La bonne écriture, sujet rassis ? on joue plus volontiers de l’émoticône, de nos jours. D’ailleurs l’écrit est aux abois : voyez les placards des canards-en-ligne, on clique, maintenant, sur des alignements de vidéos verticales, des trucs poilants de quelques secondes, genre Toc-Toc, c’est plus rigolo que de lire des mots. Il reste encore, certes, de vieux croûtons attachés aux phrases, au texte, mais ils passeront…
Et pourquoi je vous raconte tout ça ? je lisais un entrefilet charnu du Monde, à propos de de la niche parlementaire des LR, les Républicains, hier. Sur leur initiative, on débattait à l’Assemblée de la mise – ou pas – des “Frères musulmans” sur une liste européenne des organisations terroristes. Ce qui fut fait, finalement, après moult remous et vitupérations. Je cite ici les arguments “contre” du gouvernement, qui doutait que ce soit faisable : “la preuve n’est pas faite que les Frères musulmans pratiquent le terrorisme” . Soit, admettons … plus loin, le Monde écrit : “Pour répondre à cette absence avérée de liens entre les Frères musulmans et des actes terroristes en Europe, plusieurs orateurs… ” . Et hop, c’est ficelé. Avéré : qui est prouvé, indiscutable. Absence indiscutable de liens, donc. Y en a pas, de liens !
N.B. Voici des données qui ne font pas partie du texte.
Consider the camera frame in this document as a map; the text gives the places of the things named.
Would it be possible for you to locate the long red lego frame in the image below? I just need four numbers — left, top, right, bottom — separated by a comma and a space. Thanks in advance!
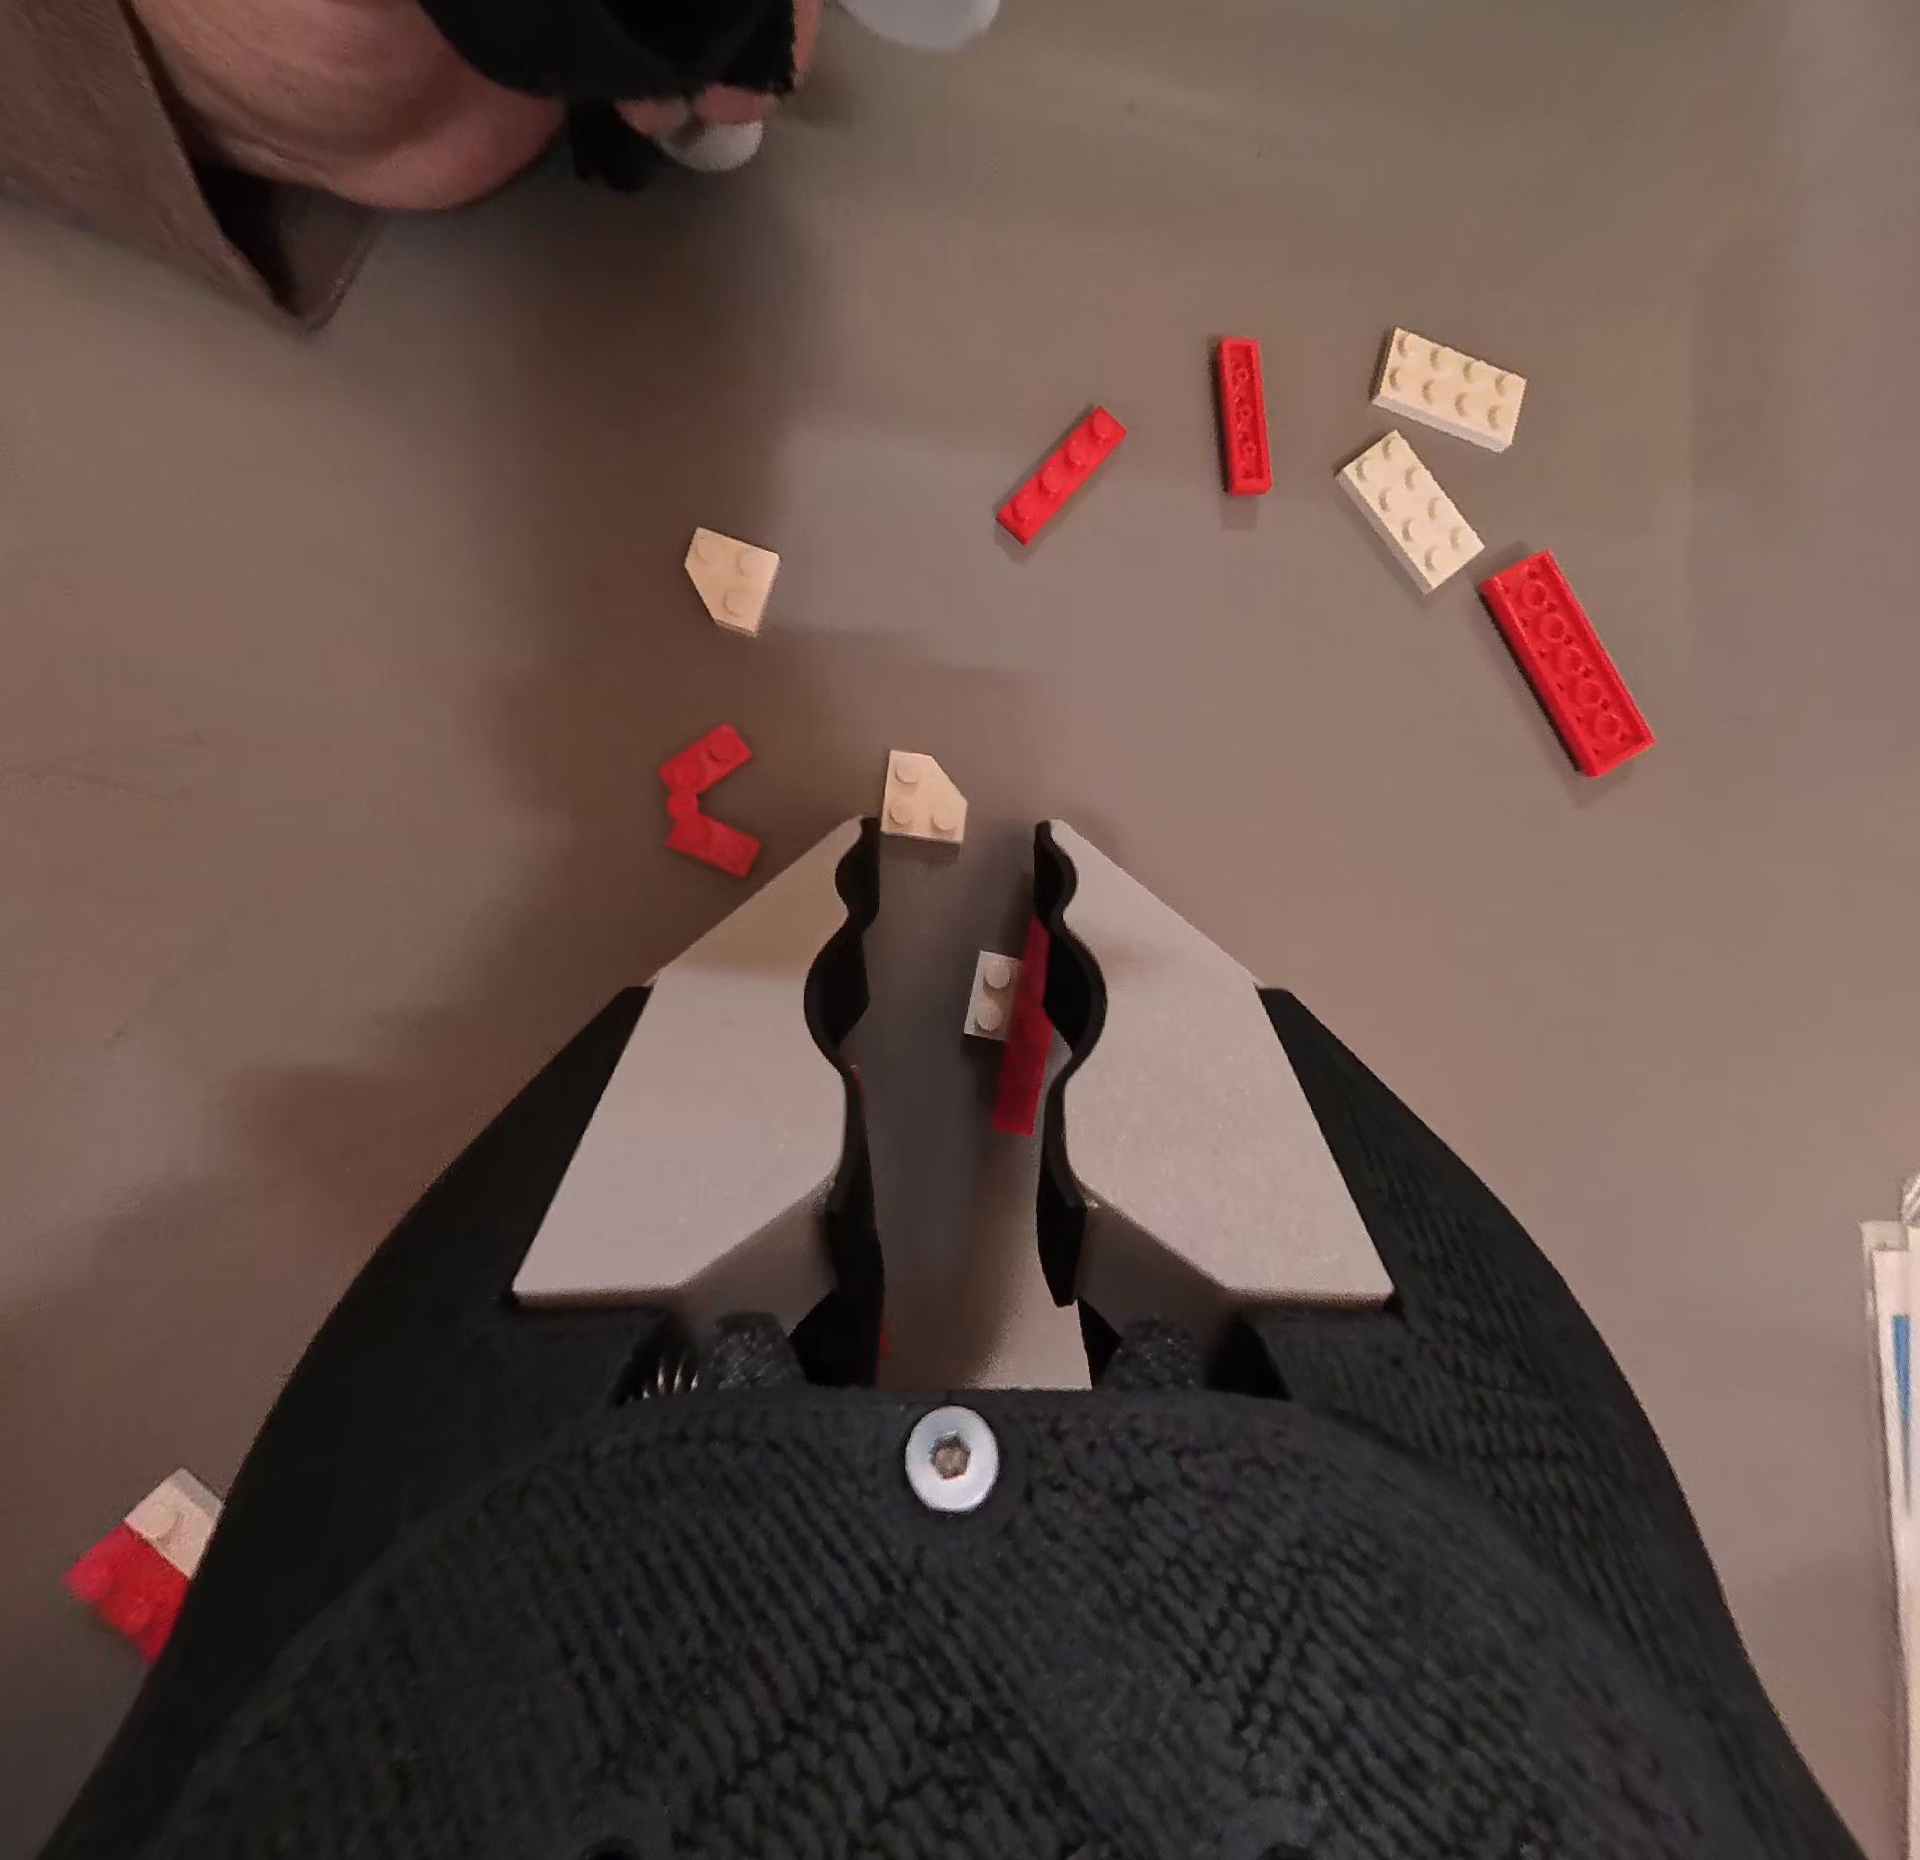
62, 1465, 225, 1664

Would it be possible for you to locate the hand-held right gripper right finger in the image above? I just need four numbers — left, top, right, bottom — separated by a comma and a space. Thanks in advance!
1033, 817, 1399, 1313

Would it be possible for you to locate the person's left hand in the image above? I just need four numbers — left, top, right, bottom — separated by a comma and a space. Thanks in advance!
98, 0, 829, 215

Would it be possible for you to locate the red angled lego piece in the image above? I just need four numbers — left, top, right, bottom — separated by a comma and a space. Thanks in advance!
654, 720, 763, 879

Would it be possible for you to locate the white lego wedge plate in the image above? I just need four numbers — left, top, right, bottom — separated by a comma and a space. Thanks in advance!
879, 747, 971, 847
683, 527, 783, 642

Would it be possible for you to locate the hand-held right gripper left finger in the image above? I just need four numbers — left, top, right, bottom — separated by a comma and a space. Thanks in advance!
511, 815, 888, 1351

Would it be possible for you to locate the small red lego plate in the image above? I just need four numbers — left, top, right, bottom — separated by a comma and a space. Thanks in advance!
1211, 334, 1274, 497
995, 404, 1130, 549

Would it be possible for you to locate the red and white lego strip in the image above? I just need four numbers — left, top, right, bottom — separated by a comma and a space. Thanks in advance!
963, 910, 1055, 1139

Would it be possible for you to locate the wide red lego plate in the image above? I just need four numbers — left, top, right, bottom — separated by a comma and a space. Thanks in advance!
1477, 545, 1659, 778

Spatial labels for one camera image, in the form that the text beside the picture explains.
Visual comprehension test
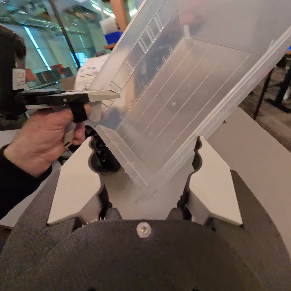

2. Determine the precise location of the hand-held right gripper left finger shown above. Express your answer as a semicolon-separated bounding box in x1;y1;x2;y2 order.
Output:
47;136;112;226

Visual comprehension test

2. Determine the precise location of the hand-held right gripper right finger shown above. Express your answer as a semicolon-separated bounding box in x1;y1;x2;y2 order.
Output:
177;136;243;226

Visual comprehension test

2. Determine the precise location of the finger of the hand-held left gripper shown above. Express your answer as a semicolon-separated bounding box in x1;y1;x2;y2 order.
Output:
87;89;121;124

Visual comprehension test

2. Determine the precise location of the black drawer cabinet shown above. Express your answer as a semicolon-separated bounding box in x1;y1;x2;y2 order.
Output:
85;124;121;172

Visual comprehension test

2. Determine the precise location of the large clear plastic drawer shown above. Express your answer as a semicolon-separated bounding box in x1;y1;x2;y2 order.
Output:
87;0;291;204

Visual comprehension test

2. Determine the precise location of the person's left forearm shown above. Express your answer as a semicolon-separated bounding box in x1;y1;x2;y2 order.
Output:
0;144;53;220

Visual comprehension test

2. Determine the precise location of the person's left hand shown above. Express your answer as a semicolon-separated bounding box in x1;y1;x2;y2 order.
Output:
3;106;92;178

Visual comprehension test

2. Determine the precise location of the blue storage box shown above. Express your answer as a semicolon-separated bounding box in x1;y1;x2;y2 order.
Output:
103;31;124;45

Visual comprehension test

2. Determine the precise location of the black pole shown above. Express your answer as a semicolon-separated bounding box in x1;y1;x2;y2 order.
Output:
49;0;80;69

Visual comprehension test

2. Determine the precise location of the wooden post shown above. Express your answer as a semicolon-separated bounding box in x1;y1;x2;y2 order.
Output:
110;0;130;31

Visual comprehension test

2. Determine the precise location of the black desk frame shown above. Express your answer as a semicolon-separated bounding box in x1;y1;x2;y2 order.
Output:
252;58;291;120

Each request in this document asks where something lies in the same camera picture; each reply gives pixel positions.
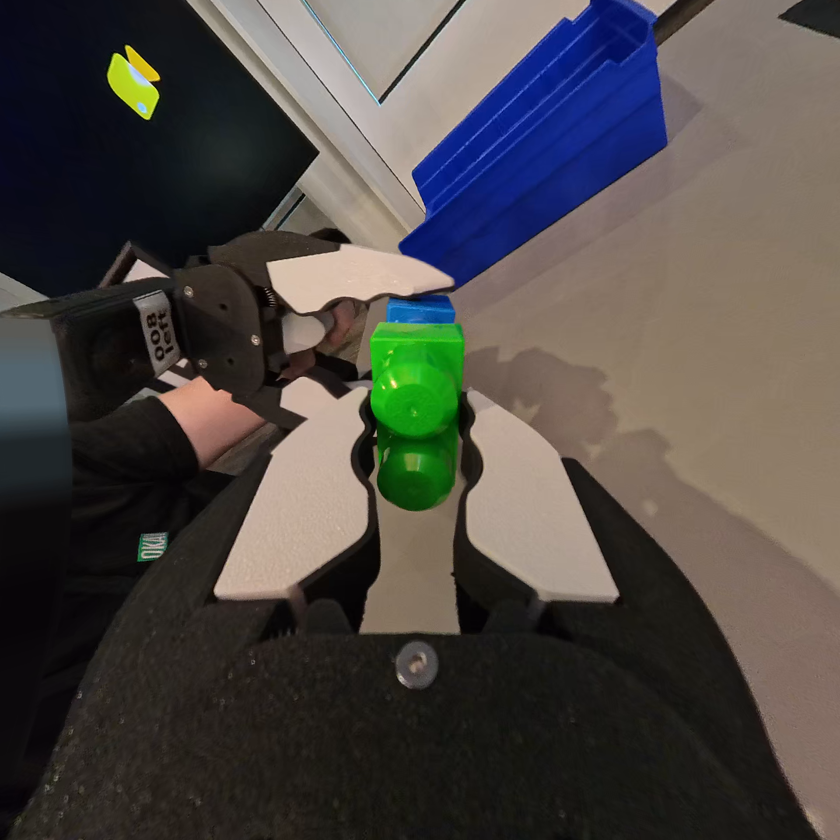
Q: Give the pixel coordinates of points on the blue one-stud toy block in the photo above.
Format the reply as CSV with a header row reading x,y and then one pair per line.
x,y
420,310

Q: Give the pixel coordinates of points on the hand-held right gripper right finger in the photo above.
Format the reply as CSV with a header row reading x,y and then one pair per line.
x,y
531,525

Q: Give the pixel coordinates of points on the blue plastic bin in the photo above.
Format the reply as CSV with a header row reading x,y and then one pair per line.
x,y
544,151

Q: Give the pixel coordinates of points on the large black tv screen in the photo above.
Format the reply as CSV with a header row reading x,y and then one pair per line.
x,y
164,164

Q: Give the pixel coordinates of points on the green two-stud toy block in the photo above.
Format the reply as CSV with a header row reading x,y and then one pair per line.
x,y
413,394

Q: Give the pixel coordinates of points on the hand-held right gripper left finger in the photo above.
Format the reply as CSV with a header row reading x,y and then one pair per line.
x,y
308,518

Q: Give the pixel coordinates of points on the grey desk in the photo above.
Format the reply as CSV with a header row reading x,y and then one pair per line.
x,y
656,394

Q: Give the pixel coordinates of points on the person's left forearm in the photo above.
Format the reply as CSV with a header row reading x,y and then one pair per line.
x,y
216,420

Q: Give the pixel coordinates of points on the person's left hand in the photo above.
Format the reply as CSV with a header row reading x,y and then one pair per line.
x,y
338,325

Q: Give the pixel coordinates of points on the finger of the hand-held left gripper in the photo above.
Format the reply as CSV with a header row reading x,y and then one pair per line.
x,y
308,400
354,272

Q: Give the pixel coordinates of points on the person's black shirt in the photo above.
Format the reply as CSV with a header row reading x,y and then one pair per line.
x,y
118,499
Mais déplaçons, un poil, l’adjectif : Pour répondre à cette absence de liens avérés entre les Frères musulmans et des actes terroristes… On n’a pas pu prouver = la preuve n’est pas faite, que… : c’est justement l’argument du gouvernement. Qui diffère clairement de : la preuve est faite, que non. Mais je pinaille, là… pffft… un avéré devant ou derrière, hein, quelle importance ?
Quelle importance, en effet ! on s’en balek, comme on dit élégamment. Dans le gros bouquin d’Evguénia Guinzbourg, “Le ciel de la kolyma” , une prof de russe, ex-victime des répressions staliniennes, se bat contre les ponctuations négligentes ou maladroites. Elle donne cet exemple, d’une décision écrite apposée par le Tsar Nicolas II sur le recours en grâce d’un condamné à mort : “Fusiller impossible grâcier” . Mettez-z-y donc une virgule, au pif, soit après fusiller, soit après impossible : ça change pas mal de choses.